◆ **Task brief**: When a line in the data below includes "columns", count it; then give only the total.

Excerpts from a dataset

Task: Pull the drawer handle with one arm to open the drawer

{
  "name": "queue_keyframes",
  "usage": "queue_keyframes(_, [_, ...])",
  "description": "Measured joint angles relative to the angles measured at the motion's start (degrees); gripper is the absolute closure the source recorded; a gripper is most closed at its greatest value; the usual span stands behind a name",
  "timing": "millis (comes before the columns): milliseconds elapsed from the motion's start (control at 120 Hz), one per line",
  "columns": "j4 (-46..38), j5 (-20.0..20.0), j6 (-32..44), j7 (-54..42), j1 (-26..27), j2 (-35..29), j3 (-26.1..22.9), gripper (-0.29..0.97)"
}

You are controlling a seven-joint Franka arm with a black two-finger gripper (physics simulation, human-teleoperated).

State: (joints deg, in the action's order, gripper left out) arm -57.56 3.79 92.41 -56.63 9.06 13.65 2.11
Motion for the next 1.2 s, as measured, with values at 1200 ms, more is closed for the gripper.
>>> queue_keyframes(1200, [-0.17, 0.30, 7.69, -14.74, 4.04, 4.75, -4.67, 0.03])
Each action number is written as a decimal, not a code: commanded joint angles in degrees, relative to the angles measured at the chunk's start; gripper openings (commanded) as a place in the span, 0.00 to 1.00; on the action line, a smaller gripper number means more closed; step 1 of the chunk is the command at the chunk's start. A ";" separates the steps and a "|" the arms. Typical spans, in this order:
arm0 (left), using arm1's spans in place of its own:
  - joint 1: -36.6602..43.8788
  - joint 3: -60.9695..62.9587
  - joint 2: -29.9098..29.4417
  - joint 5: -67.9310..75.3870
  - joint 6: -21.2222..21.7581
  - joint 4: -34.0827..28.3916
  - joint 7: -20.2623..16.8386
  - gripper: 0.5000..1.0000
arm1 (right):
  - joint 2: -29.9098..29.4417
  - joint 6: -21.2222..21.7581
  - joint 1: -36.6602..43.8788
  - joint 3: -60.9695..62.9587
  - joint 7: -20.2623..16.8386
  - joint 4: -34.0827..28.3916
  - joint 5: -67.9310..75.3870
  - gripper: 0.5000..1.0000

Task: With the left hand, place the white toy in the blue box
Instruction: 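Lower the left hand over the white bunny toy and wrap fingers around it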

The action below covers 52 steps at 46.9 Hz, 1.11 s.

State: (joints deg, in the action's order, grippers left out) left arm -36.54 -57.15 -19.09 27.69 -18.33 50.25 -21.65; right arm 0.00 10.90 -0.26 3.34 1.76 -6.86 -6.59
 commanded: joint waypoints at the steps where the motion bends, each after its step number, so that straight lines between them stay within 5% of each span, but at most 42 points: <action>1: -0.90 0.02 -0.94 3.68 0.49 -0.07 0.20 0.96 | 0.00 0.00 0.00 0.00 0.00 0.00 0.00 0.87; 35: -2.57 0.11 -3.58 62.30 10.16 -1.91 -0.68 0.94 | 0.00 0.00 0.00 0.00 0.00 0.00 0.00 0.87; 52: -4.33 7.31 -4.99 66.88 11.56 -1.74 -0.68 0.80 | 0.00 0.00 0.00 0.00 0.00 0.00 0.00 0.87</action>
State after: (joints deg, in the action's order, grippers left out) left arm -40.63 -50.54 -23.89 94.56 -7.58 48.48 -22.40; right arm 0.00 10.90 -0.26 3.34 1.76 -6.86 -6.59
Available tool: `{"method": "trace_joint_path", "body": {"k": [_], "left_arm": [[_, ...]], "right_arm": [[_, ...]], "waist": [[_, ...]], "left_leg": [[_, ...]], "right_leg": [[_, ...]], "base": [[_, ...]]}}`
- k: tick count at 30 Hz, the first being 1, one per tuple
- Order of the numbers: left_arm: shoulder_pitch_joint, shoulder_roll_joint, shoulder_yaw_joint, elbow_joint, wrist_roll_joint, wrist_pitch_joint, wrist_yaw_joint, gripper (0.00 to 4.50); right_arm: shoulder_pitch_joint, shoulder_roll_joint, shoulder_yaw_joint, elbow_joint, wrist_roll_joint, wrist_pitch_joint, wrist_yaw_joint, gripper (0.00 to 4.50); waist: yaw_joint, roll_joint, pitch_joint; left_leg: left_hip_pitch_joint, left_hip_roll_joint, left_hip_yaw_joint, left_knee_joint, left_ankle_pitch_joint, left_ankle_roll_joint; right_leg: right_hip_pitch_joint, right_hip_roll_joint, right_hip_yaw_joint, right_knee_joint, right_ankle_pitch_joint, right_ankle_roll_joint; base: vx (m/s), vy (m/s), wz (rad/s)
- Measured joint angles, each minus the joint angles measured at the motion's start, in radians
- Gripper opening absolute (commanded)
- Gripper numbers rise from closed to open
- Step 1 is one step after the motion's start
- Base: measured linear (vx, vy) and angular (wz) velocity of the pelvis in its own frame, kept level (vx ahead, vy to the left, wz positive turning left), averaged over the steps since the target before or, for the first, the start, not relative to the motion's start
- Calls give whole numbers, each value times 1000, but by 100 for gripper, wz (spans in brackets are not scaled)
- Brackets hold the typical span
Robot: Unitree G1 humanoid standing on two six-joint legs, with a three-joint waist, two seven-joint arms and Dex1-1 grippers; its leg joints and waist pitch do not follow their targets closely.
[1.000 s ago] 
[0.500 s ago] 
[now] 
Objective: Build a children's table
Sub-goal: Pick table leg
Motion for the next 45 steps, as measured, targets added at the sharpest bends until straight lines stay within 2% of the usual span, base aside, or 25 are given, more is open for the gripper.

◆ **Task response**: 2